Flaming radio causes fire

Pedestrians on Bouquet Street could smell Chris Miller’s yellow-brick house before they could… Pedestrians on Bouquet Street could smell Chris Miller’s yellow-brick house before they could see it.

The smell of smoke and burned tar filled the block of South Bouquet Street between Joncaire and Bates streets Thursday, after a fire gutted Miller’s house that morning.

“If my stuff’s going to go down in flames, that was a cool way to do it,” said Miller, who explained that, less than a minute after he and the other four men in his house escaped, the fire caught a gas pipe and spewed fireballs out of the house.

“It was nuts,” he said later that day. “Our house went up in 10 minutes — completely.”

At about 8 a.m. Thursday, Miller heard a popping noise, which he said was loud enough to wake him up despite his closed door and loud fan. Emerging from his ground-floor bedroom, Miller ran downstairs to find the remains of a radio, smoldering in the bathroom.

“A pile of goo” by the time he got there, the radio had been sitting by the bathroom door, Miller said, explaining that it must have shot across the room to where he found it.

After failing to smother the fire with towels, Miller attempted to douse the flames, which had begun to lick the ceiling. Realizing that he could not put out the fire, Miller ran upstairs to alert his roommates.

The men gathered up some clothes and contacted the fire department before exiting the house, Miller said, adding that they managed to save about 20 to 30 percent of their things.

According to Francis Deleonibus, the captain in charge of investigation for the Pittsburgh Bureau of Fire, the radio, which was not plugged in Thursday morning, did not cause the fire. Investigators were able to find the remains of an electric, battery-operated razor, which Deleonibus said might have begun the fire.

“The device itself may have failed,” Deleonibus said, explaining that the house’s wiring system appeared relatively new and did not cause the fire. Plugging too many devices into a circuit or using a large number of extension cords or power strips can be particularly dangerous in older houses, such as many of those found in Oakland, Deleonibus explained.

“When those houses were wired, lord knows how many years ago, we didn’t have all the appliances we have today,” Deleonibus said.

“Be careful about how many of those devices you plug in at one time,” he added.

Deleonibus also recommended that students purchase smoke detectors, or ask landlords to install them.

“Fortunately, the guys woke up from the smoke,” he said. “That doesn’t happen most of the time — most people sleep through the smoke.”

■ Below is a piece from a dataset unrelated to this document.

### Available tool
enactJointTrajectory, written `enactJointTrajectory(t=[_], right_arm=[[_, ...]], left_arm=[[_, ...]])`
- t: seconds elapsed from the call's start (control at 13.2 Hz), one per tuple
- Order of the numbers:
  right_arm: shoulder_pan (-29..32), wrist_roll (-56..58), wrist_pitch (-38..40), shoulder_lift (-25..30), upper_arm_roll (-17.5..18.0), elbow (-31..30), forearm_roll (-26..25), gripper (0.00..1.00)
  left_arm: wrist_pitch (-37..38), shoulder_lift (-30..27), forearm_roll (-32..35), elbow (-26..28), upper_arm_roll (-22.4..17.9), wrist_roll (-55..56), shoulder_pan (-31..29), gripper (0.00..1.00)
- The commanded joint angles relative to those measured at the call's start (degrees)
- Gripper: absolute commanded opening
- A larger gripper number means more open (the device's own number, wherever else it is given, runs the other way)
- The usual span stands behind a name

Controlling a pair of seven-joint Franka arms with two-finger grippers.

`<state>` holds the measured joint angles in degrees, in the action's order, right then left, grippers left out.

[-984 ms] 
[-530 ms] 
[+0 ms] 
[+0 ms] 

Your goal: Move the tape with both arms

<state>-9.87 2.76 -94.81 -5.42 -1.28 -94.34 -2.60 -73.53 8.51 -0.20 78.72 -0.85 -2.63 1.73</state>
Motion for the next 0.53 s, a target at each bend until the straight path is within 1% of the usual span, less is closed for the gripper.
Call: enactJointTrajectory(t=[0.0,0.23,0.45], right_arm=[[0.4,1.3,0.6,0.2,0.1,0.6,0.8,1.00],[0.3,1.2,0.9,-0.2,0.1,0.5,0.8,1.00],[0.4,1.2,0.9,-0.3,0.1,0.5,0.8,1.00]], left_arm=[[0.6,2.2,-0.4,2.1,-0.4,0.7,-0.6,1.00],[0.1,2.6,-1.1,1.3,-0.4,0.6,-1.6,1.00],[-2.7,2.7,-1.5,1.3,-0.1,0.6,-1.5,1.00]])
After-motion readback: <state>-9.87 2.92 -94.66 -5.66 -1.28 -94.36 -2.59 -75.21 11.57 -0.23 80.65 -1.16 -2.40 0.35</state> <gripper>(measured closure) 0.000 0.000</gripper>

Although Miller said he did not know his landlord, Theodore Krellner, who is listed as the owner on the Allegheny County Real Estate Web site, said one of the tenants had contacted him in the late afternoon Thursday. Krellner, who has owned the house at 335 S. Bouquet Street since January 1999, according to the Web site, said the house was in good condition. He could not remember exactly the last time he was in the house, but he said it had probably been between three and six months earlier.

Krellner declined to say how many properties he owned, though he confirmed that all his properties are in South Oakland. According to the real estate Web site, Krellner owns seven, including the property that burned Thursday. Five of the properties are on Bouquet Street, and the other two are within a block of it, according to the Web site. Allegheny County’s real estate ratings of Krellner’s property conditions ranged from “fair” to “very good,” with the 335 S. Bouquet Street property receiving a “fair” rating. The building, which was built around the turn of the 20th century, was valued at $23,200 in the 2002 countywide property assessment, according to the Web site.

Krellner said that he has never had a problem with fire on his property in the past. He said he occasionally had problems, but could not specify the sort and said that, in general, things were “pretty good.”

Miller, a wrestler and sophomore history and archeology major at Pitt, was living in the house this summer with two other Pitt student-wrestlers and another friend. All of Miller’s roommates, as well as a roommate’s friend, were staying in the house at the time of the fire. Members of the house needing lodging, including Miller, who is taking classes at Pitt this summer, were allowed to stay for free in Pitt’s Litchfield Tower C for one week, before being asked to begin paying rent or move out, Miller said.

Pitt does not have an official policy for dealing with students who have lost their homes in fires, according to Pitt spokesman John Fedele, but he said that the University tries to provide emergency assistance in such situations.

Miller said that no one was seriously hurt, but that some of the roommates suffered from smoke inhalation, and that he had sustained a minor burn from his firefighting effort, which he later said was probably not the wisest course of action. He said that the firefighters arrived quickly and seemed to do a good job, and he also credited Pitt police with handling the situation well. The three wrestlers received money from the NCAA’s Student-Athlete Opportunity Fund, while Pitt Police Chief Tim Delaney gave the other men some money to help them get through the next few days, Fedele said.